### Source material

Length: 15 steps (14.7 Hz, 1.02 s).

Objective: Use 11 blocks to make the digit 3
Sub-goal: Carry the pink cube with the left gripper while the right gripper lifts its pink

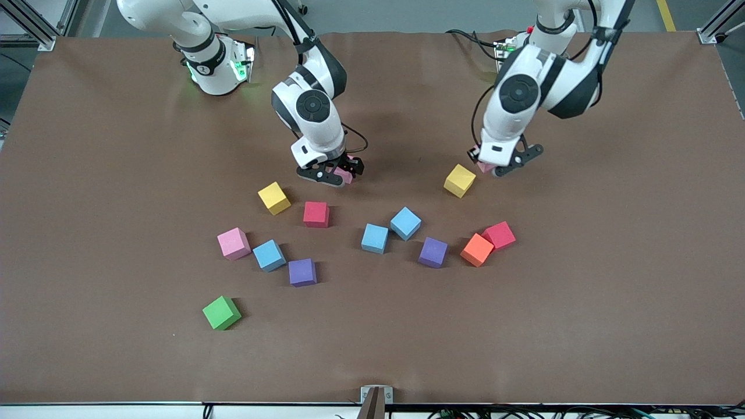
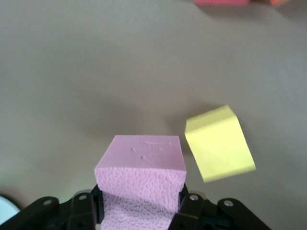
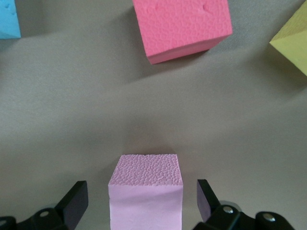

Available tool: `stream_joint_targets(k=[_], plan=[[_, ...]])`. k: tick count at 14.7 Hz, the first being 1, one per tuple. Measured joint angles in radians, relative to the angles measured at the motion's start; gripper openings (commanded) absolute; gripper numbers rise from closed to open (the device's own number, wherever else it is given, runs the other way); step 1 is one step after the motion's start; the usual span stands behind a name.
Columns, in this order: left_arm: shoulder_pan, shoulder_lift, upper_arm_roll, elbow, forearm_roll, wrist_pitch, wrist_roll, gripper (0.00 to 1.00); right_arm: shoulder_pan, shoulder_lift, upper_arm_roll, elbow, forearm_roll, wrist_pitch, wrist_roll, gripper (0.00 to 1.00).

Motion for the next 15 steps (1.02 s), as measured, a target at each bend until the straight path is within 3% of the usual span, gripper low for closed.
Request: stream_joint_targets(k=[6,8,10,13,14,15], plan=[[-0.006,0.046,-0.172,0.071,0.000,-0.005,0.015,0.20,0.039,0.029,-0.001,-0.009,0.000,0.039,0.019,0.96],[-0.008,0.078,-0.218,0.092,0.000,0.041,0.019,0.20,0.048,0.035,-0.002,-0.012,0.000,0.041,0.028,0.82],[-0.014,0.126,-0.255,0.111,0.000,0.104,0.019,0.20,0.050,0.035,-0.002,-0.016,0.000,0.042,0.042,0.62],[-0.066,0.209,-0.266,0.121,0.001,0.196,0.020,0.20,0.050,0.035,-0.004,-0.016,0.000,0.042,0.047,0.07],[-0.090,0.238,-0.266,0.125,0.005,0.222,0.020,0.20,0.050,0.034,-0.004,-0.016,0.000,0.042,0.050,0.00],[-0.110,0.265,-0.266,0.133,0.016,0.243,0.017,0.20,0.050,0.034,-0.006,-0.016,0.000,0.042,0.059,0.00]])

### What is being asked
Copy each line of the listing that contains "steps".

### Response below
Length: 15 steps (14.7 Hz, 1.02 s).
Motion for the next 15 steps (1.02 s), as measured, a target at each bend until the straight path is within 3% of the usual span, gripper low for closed.

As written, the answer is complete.